* EXERCISE:
Would you reproduce every line of the material exactly?
══ INPUT DATA
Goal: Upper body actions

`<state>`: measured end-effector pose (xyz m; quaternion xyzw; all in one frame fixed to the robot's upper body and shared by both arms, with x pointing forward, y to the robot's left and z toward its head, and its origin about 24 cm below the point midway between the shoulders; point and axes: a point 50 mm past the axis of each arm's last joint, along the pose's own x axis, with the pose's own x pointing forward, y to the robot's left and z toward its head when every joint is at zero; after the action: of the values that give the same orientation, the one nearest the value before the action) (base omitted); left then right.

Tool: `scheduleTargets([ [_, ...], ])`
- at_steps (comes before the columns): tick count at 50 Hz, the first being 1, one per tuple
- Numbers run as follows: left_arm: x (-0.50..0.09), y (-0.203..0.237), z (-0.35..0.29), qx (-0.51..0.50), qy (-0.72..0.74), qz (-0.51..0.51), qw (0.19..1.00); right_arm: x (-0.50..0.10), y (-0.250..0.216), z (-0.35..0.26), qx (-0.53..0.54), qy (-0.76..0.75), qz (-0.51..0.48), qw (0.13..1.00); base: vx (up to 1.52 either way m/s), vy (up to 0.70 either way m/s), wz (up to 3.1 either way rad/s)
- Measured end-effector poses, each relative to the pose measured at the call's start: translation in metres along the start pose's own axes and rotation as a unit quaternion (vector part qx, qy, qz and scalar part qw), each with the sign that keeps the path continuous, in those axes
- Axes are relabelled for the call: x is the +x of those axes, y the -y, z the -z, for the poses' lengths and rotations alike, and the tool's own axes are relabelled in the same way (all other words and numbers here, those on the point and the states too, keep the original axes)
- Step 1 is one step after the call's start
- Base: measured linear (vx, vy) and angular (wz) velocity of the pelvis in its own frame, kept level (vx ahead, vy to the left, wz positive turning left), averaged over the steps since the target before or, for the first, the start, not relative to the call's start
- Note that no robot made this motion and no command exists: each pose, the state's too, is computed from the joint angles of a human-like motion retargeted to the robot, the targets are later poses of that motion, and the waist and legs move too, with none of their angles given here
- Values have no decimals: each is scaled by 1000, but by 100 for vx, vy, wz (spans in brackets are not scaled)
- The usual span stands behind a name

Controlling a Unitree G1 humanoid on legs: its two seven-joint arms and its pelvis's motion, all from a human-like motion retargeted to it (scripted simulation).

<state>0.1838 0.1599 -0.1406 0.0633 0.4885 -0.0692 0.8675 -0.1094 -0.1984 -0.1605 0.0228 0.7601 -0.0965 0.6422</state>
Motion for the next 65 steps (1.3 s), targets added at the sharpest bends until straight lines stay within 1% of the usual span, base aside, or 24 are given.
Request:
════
* TASK RESPONSE:
Goal: Upper body actions

`<state>`: measured end-effector pose (xyz m; quaternion xyzw; all in one frame fixed to the robot's upper body and shared by both arms, with x pointing forward, y to the robot's left and z toward its head, and its origin about 24 cm below the point midway between the shoulders; point and axes: a point 50 mm past the axis of each arm's last joint, along the pose's own x axis, with the pose's own x pointing forward, y to the robot's left and z toward its head when every joint is at zero; after the action: of the values that give the same orientation, the one nearest the value before the action) (base omitted); left then right.

Tool: `scheduleTargets([ [_, ...], ])`
- at_steps (comes before the columns): tick count at 50 Hz, the first being 1, one per tuple
- Numbers run as follows: left_arm: x (-0.50..0.09), y (-0.203..0.237), z (-0.35..0.29), qx (-0.51..0.50), qy (-0.72..0.74), qz (-0.51..0.51), qw (0.19..1.00); right_arm: x (-0.50..0.10), y (-0.250..0.216), z (-0.35..0.26), qx (-0.53..0.54), qy (-0.76..0.75), qz (-0.51..0.48), qw (0.13..1.00); base: vx (up to 1.52 either way m/s), vy (up to 0.70 either way m/s), wz (up to 3.1 either way rad/s)
- Measured end-effector poses, each relative to the pose measured at the call's start: translation in metres along the start pose's own axes and rotation as a unit quaternion (vector part qx, qy, qz and scalar part qw), each with the sign that keeps the path continuous, in those axes
- Axes are relabelled for the call: x is the +x of those axes, y the -y, z the -z, for the poses' lengths and rotations alike, and the tool's own axes are relabelled in the same way (all other words and numbers here, those on the point and the states too, keep the original axes)
- Step 1 is one step after the call's start
- Base: measured linear (vx, vy) and angular (wz) velocity of the pelvis in its own frame, kept level (vx ahead, vy to the left, wz positive turning left), averaged over the steps since the target before or, for the first, the start, not relative to the call's start
- Note that no robot made this motion and no command exists: each pose, the state's too, is computed from the joint angles of a human-like motion retargeted to the robot, the targets are later poses of that motion, and the waist and legs move too, with none of their angles given here
- Values have no decimals: each is scaled by 1000, but by 100 for vx, vy, wz (spans in brackets are not scaled)
- The usual span stands behind a name

Controlling a Unitree G1 humanoid on legs: its two seven-joint arms and its pelvis's motion, all from a human-like motion retargeted to it (scripted simulation).

<state>0.1838 0.1599 -0.1406 0.0633 0.4885 -0.0692 0.8675 -0.1094 -0.1984 -0.1605 0.0228 0.7601 -0.0965 0.6422</state>
Motion for the next 65 steps (1.3 s), targets added at the sharpest bends until straight lines stay within 1% of the usual span, base aside, or 24 are given.
Request:

This output has come to an end.